### Exercise
The reply must be the number of lines in the following material that include the word "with", and nothing more.

### Information supplied

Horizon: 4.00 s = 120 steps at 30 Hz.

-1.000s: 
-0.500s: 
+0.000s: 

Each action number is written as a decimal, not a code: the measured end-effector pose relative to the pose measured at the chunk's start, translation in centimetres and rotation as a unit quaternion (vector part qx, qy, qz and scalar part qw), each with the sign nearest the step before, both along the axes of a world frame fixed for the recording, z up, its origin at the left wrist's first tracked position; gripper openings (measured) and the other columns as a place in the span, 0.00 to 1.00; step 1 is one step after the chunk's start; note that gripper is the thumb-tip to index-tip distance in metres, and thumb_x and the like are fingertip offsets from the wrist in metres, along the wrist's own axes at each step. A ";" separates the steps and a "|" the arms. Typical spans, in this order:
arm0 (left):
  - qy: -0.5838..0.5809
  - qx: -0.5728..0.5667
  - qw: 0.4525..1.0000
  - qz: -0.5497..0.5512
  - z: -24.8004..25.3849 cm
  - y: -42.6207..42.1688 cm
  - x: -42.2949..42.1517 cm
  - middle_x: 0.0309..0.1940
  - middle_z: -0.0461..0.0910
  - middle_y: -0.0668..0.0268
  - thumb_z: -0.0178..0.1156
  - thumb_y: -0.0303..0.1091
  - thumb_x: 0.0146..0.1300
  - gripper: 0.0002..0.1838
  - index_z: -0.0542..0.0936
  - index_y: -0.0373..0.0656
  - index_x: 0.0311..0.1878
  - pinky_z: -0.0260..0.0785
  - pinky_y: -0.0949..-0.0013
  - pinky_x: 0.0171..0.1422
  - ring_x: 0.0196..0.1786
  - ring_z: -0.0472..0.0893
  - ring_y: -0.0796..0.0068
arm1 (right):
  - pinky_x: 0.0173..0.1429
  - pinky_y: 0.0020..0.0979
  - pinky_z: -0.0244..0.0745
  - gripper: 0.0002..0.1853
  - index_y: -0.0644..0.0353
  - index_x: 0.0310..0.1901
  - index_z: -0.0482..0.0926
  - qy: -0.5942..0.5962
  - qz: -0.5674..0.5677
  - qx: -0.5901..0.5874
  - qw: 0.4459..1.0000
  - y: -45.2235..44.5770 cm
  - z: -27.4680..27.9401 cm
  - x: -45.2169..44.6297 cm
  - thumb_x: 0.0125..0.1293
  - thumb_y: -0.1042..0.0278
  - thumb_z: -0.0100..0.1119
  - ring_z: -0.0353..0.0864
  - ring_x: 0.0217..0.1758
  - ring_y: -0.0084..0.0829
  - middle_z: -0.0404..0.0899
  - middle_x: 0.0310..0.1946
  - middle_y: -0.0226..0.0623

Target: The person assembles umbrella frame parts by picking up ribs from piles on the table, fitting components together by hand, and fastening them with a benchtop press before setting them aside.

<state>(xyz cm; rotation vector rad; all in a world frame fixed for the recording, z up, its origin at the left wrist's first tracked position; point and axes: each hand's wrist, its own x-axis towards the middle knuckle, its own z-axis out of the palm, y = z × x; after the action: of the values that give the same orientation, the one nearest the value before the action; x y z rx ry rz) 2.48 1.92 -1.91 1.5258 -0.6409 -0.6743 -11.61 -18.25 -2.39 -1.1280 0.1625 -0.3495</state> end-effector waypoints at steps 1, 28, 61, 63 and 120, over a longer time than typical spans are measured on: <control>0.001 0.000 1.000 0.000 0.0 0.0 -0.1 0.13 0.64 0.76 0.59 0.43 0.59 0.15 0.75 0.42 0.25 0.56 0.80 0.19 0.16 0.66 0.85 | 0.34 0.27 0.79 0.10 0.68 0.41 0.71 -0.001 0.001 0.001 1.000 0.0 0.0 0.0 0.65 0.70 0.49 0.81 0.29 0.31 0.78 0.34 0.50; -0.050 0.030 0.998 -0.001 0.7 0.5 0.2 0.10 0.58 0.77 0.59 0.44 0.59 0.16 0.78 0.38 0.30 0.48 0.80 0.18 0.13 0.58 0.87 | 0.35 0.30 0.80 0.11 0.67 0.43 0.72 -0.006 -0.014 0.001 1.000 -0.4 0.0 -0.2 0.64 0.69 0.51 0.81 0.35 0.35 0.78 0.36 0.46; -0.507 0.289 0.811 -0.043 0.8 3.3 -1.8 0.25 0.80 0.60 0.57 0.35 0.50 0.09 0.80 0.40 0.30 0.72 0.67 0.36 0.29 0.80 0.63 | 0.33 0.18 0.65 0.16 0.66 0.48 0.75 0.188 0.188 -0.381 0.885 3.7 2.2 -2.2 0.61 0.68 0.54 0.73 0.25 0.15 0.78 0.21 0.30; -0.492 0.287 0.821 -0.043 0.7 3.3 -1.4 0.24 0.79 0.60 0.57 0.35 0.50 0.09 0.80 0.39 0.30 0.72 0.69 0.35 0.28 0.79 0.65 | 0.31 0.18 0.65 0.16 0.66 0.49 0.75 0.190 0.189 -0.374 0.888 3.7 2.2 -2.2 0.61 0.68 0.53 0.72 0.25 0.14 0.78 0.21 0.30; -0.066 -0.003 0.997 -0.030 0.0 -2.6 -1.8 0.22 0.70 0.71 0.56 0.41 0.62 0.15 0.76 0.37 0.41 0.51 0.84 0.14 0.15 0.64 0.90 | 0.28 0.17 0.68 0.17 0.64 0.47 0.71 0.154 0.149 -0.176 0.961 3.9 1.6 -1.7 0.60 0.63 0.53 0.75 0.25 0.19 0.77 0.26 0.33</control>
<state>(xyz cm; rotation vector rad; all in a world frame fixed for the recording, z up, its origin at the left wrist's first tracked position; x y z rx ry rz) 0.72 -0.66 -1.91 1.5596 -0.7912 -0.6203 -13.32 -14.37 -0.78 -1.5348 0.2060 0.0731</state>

### Answer
2